/likert-clusters

A jupyter notebook for likert data cluster analysis and visualization of Finland's parliamentary election 2015

Primary LanguageJupyter NotebookMIT LicenseMIT

Likert-Clusters v1.0 for Finnish parliamentary election data 2015

A notebook for cluster analysis and visualization of survey data in likert scale

This notebook applies K-means algorithm for likert data (questionaries with answers betwen 1 to 5) and provides functions to visualize the emerging clusters in various ways.

Finland's parliamentary election data from 2015 is used as an example, but this notebook is designed to be easily used with another dataset.

About cluster analysis

The assumption this notebook makes is that if you get a bunch of answers then most of your participants tend to respond in ways that fall into several similar groupings (clusters), and this alone tells you something about the target population's conceptions regarding your questions.

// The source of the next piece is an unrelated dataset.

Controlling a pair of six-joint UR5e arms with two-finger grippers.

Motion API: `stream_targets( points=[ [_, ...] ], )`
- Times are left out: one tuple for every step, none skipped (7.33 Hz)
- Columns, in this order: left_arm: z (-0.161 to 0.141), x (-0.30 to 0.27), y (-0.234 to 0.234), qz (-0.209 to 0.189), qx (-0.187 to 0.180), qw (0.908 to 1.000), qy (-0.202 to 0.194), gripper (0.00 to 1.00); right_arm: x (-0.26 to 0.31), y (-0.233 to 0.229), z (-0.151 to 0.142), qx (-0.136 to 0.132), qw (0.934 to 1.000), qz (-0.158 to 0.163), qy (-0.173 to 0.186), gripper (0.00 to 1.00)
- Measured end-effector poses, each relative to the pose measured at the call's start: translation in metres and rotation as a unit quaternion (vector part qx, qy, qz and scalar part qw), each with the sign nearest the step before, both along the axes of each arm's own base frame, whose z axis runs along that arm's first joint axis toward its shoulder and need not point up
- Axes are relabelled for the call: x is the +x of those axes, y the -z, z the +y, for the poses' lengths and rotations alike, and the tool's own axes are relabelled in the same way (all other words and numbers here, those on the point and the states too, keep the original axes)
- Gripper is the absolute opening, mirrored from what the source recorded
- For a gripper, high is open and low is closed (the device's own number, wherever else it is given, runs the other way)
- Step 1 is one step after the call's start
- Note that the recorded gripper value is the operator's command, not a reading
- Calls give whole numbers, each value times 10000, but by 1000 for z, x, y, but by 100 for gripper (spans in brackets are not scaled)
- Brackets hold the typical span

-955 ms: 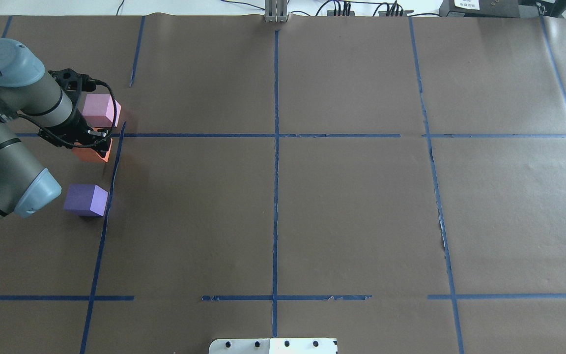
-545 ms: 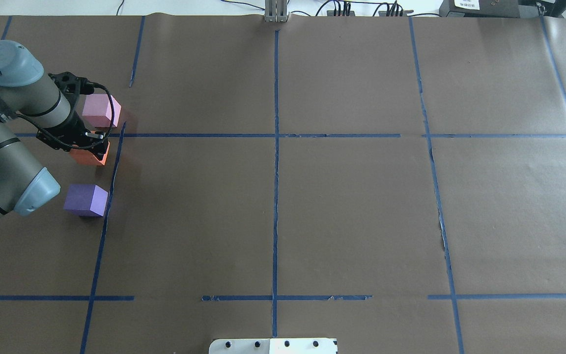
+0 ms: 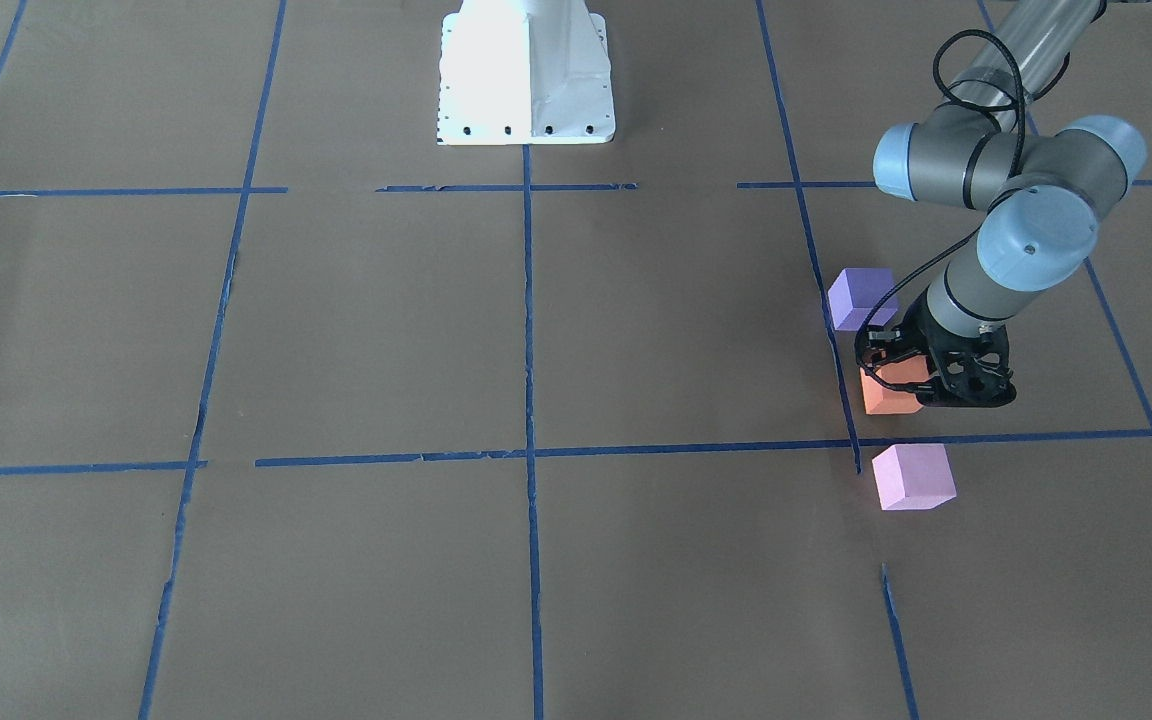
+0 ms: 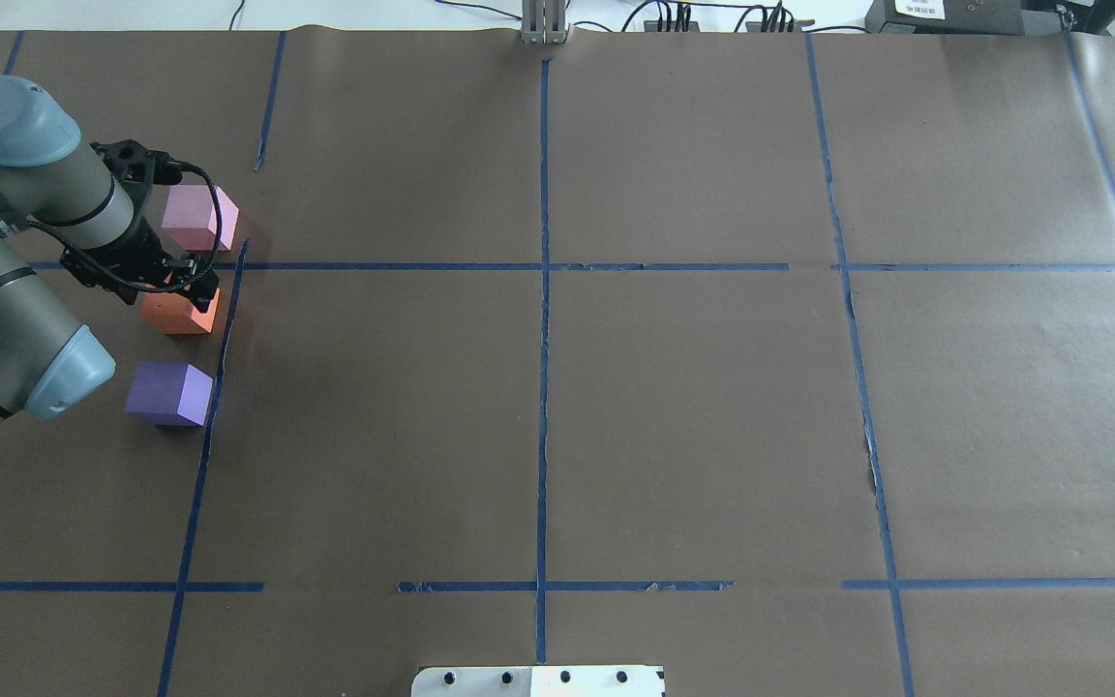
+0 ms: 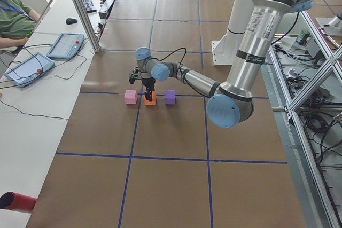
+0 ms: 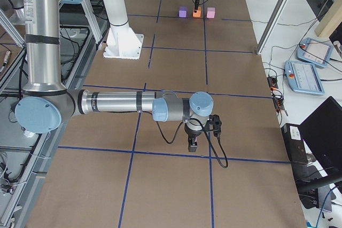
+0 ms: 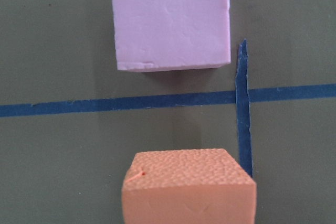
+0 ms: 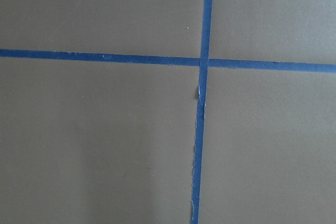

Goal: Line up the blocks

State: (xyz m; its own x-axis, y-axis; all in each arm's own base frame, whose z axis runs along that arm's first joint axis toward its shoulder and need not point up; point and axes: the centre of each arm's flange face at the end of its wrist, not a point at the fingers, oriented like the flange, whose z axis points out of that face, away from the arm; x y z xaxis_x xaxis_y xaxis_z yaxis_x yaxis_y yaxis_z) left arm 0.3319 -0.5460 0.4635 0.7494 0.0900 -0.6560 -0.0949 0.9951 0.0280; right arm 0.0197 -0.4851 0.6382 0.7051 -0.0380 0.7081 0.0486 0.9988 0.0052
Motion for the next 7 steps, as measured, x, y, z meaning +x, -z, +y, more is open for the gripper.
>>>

There are a number of methods designed for visualizing likert data (e.g. item response theory, categorical data analyses, multidimensional nonlinear descriptive analysis, fuzzy probability & statistics, and dissimilarity/similarity analyses which require strong knowledge in statistics). Luckily, by using fairly simple distance measures and cluster algorithms you can compare individual responses for each participant to better understand whether their answers are all over the place or tend to fall into groups (the latter is the preferred result).

The notebook

See likert-clusters notebook on Finland's parliamentery election 2015.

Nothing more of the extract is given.